Hay hechos tan paradójicos como la implantación de la Ley Sálica, típicamente francesa, según la cual los “modernos” prohíben a las mujeres acceder al trono e, incluso, transmitir los derechos dinásticos a su descendencia. Una ley que iba en contra de las tradiciones jurídicas peninsulares. La situación era tan absurda que, si tal ley hubiera estado vigente en 1700, los borbones no hubieran tenido ningún argumento jurídico para reclamar el trono español. Si Felipe V hubiera aplicado su ley con efectos retroactivos debía de haber renunciado a la corona y con él todos los borbones.
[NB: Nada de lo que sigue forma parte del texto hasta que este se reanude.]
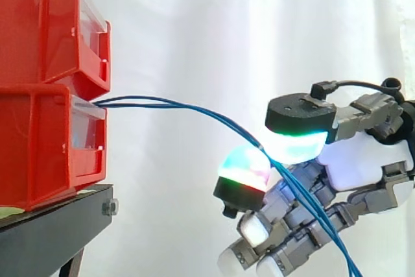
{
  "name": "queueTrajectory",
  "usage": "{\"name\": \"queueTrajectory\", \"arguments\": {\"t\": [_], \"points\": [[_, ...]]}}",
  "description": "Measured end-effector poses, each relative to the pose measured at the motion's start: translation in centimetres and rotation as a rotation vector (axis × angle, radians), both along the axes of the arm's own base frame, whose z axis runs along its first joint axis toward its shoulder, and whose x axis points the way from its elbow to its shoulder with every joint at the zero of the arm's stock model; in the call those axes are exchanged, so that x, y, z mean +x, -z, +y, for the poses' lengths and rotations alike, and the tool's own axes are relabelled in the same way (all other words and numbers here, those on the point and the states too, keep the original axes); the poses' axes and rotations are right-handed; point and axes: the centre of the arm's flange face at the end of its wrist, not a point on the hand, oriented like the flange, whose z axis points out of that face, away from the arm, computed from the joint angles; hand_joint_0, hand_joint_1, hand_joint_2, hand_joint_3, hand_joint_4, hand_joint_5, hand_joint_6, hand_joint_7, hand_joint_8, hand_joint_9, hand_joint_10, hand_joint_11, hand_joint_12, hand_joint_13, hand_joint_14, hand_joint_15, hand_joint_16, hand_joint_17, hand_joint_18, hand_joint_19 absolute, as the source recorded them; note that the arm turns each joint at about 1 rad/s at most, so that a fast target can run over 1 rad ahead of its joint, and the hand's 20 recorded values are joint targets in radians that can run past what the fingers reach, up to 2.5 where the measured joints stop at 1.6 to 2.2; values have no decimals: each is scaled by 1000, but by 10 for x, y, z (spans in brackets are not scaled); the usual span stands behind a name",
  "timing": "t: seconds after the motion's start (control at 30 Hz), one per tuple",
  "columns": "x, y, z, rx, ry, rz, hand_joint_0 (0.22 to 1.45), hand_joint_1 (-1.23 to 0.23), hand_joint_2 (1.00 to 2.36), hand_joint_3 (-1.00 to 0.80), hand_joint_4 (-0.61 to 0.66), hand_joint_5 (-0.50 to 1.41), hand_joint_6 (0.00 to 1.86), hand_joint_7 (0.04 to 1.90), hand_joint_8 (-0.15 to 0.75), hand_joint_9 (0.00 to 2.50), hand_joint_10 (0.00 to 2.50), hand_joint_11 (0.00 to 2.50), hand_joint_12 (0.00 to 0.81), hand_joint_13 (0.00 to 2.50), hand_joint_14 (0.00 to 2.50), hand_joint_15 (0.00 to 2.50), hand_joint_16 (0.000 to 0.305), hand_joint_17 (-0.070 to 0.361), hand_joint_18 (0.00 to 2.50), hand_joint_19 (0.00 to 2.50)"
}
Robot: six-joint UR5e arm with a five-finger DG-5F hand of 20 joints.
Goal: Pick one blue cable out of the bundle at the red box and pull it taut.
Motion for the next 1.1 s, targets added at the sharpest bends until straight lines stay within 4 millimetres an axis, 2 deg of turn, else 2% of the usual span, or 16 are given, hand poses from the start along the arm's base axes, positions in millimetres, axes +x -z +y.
{"name": "queueTrajectory", "arguments": {"t": [0.33,0.57,0.7,0.9,1.03,1.1], "points": [[-11,-17,0,8,5,33,686,-901,1017,-239,89,-192,869,844,356,789,12,727,377,363,4,100,58,130,413,136],[-18,-33,0,0,21,41,728,-954,1012,-333,130,-197,867,821,345,757,12,715,379,366,3,89,58,131,437,119],[-19,-35,0,-3,28,47,724,-964,1003,-460,142,-197,861,845,345,746,12,710,380,368,4,97,58,131,445,117],[-20,-35,0,-3,31,48,602,-901,1000,-500,153,-189,854,859,357,743,16,687,382,359,5,109,58,131,423,167],[-20,-35,1,-4,30,48,592,-845,1000,-492,163,-166,846,907,372,790,15,679,380,399,5,126,58,130,451,190],[-20,-35,1,-4,30,48,603,-808,1007,-417,172,-159,854,928,376,833,12,695,378,435,5,138,57,129,485,206]]}}
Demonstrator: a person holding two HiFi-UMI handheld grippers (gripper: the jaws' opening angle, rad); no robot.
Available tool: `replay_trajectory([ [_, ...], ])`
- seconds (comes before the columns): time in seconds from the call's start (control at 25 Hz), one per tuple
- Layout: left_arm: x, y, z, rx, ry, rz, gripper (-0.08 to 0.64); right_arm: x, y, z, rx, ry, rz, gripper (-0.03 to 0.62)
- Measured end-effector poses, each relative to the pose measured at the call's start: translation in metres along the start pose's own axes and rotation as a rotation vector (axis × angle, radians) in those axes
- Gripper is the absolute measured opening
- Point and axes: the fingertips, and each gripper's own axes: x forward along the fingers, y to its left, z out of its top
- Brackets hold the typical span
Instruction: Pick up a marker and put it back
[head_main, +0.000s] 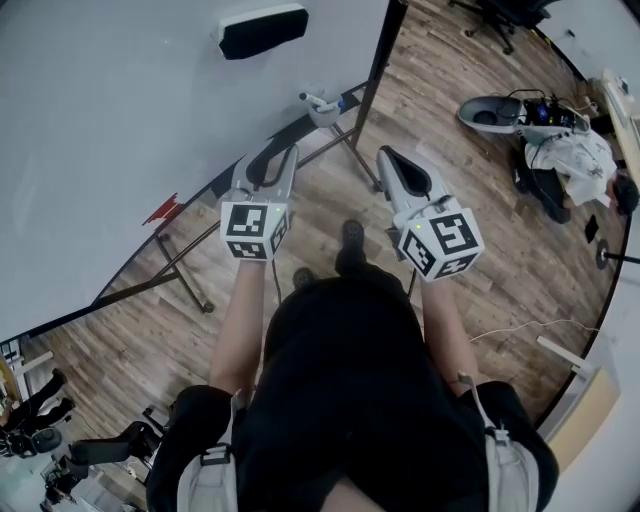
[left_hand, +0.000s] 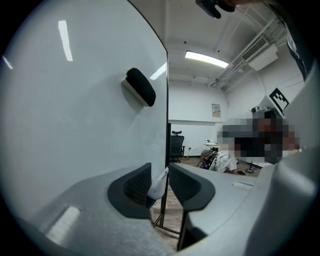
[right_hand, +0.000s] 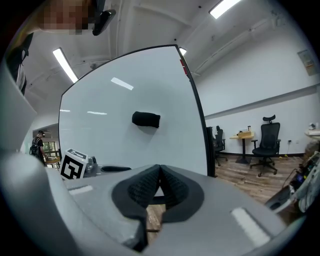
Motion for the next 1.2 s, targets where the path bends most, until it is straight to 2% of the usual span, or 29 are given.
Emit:
replay_trajectory([
  [0.36,-0.076,0.005,-0.005,-0.005,-0.03,-0.035,0.084,-0.03,0.067,-0.023,0.002,0.012,-0.043,0.002],
  [0.68,-0.131,-0.003,-0.015,-0.004,-0.037,-0.101,0.044,-0.058,0.109,-0.048,0.015,-0.006,-0.092,0.002],
  [0.96,-0.164,-0.013,-0.012,0.005,-0.058,-0.119,0.018,-0.08,0.129,-0.049,0.019,-0.057,-0.101,0.002],
  [1.2,-0.172,-0.026,-0.008,-0.009,-0.066,-0.122,0.011,-0.086,0.136,-0.053,-0.046,-0.005,-0.091,0.002],
])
Un siglo largo después la Ley Sálica entraba, también, en el interminable catálogo de normas obsoletas de la “vieja España” que había que superar para poder construir así un país “moderno” (¿?).

El dato no es tan anecdótico como parece. Tiene un hondo significado cultural que en conexión con otros, como la democracia municipal española, el Estatuto jurídico de los indígenas americanos o la utilización de las lenguas vernáculas en la administración y la enseñanza, temas todos ellos que, de una o de otra manera, han llegado hasta nuestros días, nos pueden hacer reflexionar acerca de los elementos “modernos” que ya se daban en el Antiguo Régimen. Todos estos asuntos son de ida y vuelta. En todos ellos los “modernos” del siglo XVIII sostenían posiciones que hoy son consideradas más retrógradas que las que entonces sostenían los “retrógrados” de la época, y el ulterior desarrollo histórico ha terminado desmontando sus normas, aunque sea de manera parcial.



[1] http://es.wikipedia.org/wiki/Guerra_de_Sucesi%C3%B3n_Espa%C3%B1ola  (27/5/2008).
[2] Este hecho, por ejemplo, impedía reclamar a nuestro aliado francés la provincia del Rosellón -la quinta provincia catalana-, anexionada en virtud de la Paz de los Pirineos (1659), lo que consolidaba el proceso de integración de ese territorio en el país vecino.